Scented air fresheners, dust-coated boxes from stored decorations, fresh trees and live flowers and plants could cause respiratory symptoms, said Dr. Joseph Leija of Gottlieb Memorial Hospital in Illinois. In a Loyola University Health System press release, Leija shares these tips for keeping your home allergy free this season:
• Get rid of home fragrance oils and scented candles. Scented devices that plug into the wall and pots of potpourri were not meant for people who have allergies. "Far from creating an inviting home, the fragrance aggravates the sinuses and respiratory system so sufferers can't breathe," Leija noted.
• Check your home's humidity. Humidifiers do help keep your house from getting too dry during the winter, but Leija advises getting "a gauge and keeping the humidity no higher than 48 to 50 percent." He says "too much humidity encourages the growth of mold, which triggers allergic reactions."
• Avoid fresh flowers and poinsettias. Leija says inhaling mold spores found in moist soil can cause skin rashes and restrict passageways.

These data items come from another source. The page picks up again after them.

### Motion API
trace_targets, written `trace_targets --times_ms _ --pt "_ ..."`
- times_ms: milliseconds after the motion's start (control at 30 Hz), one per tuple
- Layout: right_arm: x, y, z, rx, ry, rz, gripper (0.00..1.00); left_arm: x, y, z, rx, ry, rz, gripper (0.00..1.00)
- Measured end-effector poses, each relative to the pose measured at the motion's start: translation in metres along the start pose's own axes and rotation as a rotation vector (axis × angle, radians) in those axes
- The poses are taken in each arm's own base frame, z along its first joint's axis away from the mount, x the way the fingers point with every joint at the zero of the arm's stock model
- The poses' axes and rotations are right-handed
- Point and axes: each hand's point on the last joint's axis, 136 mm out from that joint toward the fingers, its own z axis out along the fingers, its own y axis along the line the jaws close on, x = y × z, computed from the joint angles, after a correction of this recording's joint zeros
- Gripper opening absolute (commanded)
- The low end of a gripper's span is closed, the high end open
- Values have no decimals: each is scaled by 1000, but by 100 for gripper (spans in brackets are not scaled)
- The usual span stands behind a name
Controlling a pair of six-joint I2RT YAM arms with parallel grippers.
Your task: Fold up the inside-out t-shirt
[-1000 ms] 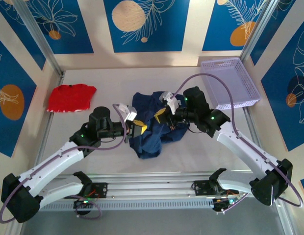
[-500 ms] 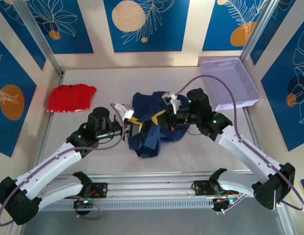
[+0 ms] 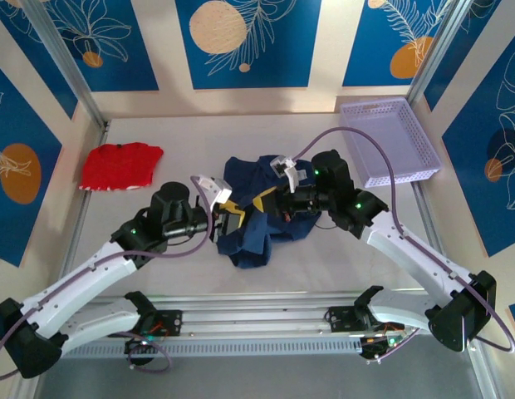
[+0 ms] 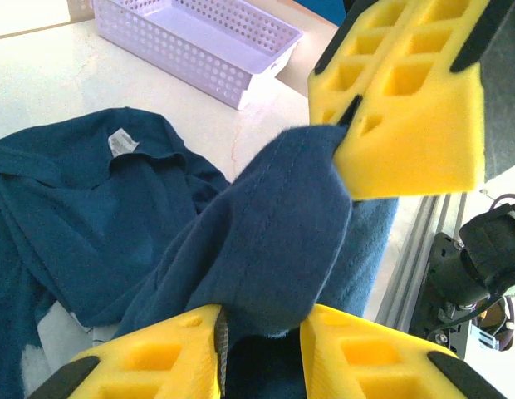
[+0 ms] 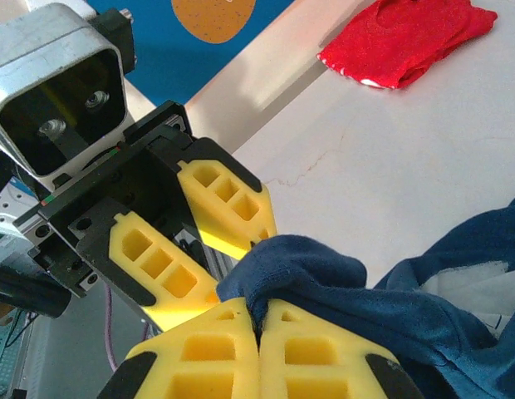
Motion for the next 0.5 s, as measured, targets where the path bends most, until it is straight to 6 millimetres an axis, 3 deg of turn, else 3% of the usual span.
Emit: trace_targets --times_ms 200,333,500 --pt "0 -1 1 9 -2 -2 0 1 6 11 -36 24 -4 24" --pt "1 -3 2 29 1 -7 0 5 15 14 -81 40 -15 0" --pt "8 -12 5 121 13 -50 0 0 11 9 -67 20 -14 0"
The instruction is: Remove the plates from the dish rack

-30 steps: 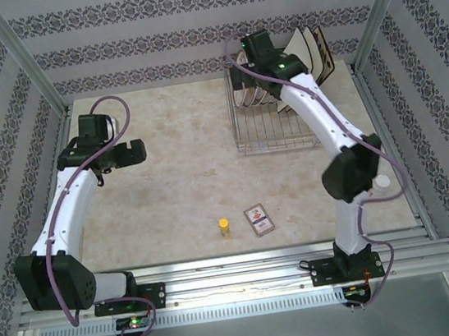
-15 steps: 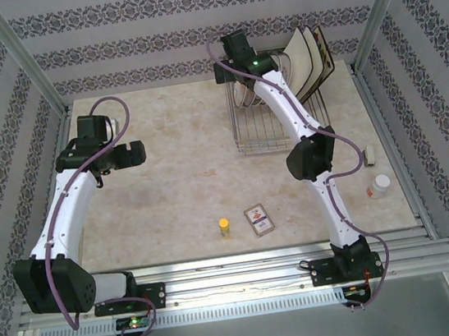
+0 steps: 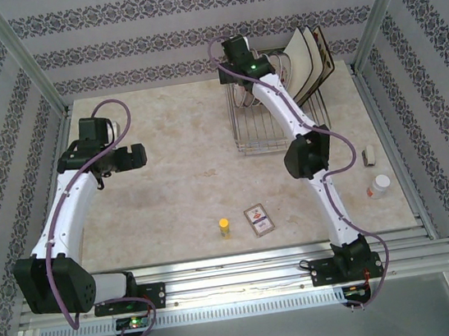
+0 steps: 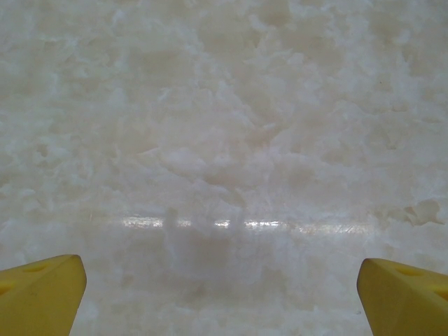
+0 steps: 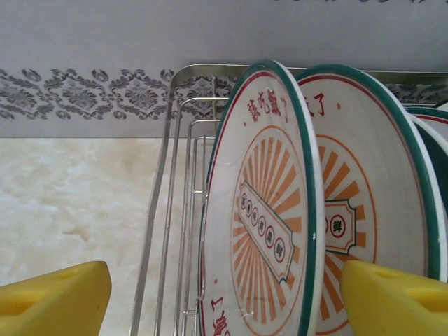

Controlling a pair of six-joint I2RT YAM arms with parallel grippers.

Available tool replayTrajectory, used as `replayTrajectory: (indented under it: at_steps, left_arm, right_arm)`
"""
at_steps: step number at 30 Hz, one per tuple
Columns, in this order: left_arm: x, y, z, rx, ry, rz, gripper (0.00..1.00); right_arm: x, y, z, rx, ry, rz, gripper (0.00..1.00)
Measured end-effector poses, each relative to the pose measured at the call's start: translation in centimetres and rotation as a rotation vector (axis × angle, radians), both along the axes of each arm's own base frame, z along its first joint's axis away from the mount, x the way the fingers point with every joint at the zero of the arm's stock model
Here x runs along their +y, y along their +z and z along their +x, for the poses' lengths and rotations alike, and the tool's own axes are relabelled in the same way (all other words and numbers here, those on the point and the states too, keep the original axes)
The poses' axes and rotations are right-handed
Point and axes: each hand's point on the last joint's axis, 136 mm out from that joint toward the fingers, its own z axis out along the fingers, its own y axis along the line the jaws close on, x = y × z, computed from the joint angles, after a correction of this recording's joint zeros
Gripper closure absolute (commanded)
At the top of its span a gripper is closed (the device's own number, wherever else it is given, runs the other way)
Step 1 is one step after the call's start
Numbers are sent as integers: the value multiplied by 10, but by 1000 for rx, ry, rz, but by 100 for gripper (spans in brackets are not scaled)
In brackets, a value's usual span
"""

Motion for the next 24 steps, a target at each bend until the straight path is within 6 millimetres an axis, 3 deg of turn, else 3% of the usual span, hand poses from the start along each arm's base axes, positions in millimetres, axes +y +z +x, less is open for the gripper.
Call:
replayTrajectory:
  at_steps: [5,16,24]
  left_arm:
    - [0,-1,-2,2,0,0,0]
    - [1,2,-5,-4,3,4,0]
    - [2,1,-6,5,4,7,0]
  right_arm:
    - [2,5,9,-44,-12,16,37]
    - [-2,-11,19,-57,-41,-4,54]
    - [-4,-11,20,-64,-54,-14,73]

• Pick an artificial tree. Real trees smell wonderful, but may spawn mites and dust and aggravate breathing problems. "The water in the tree holder also grows stagnant and collects mold, which is detrimental to those with allergies," Leija said in the news release.
• Choose plastic over cardboard boxes to store your decorations to help eliminate dust build up and make sure to dust containers off throughout the year.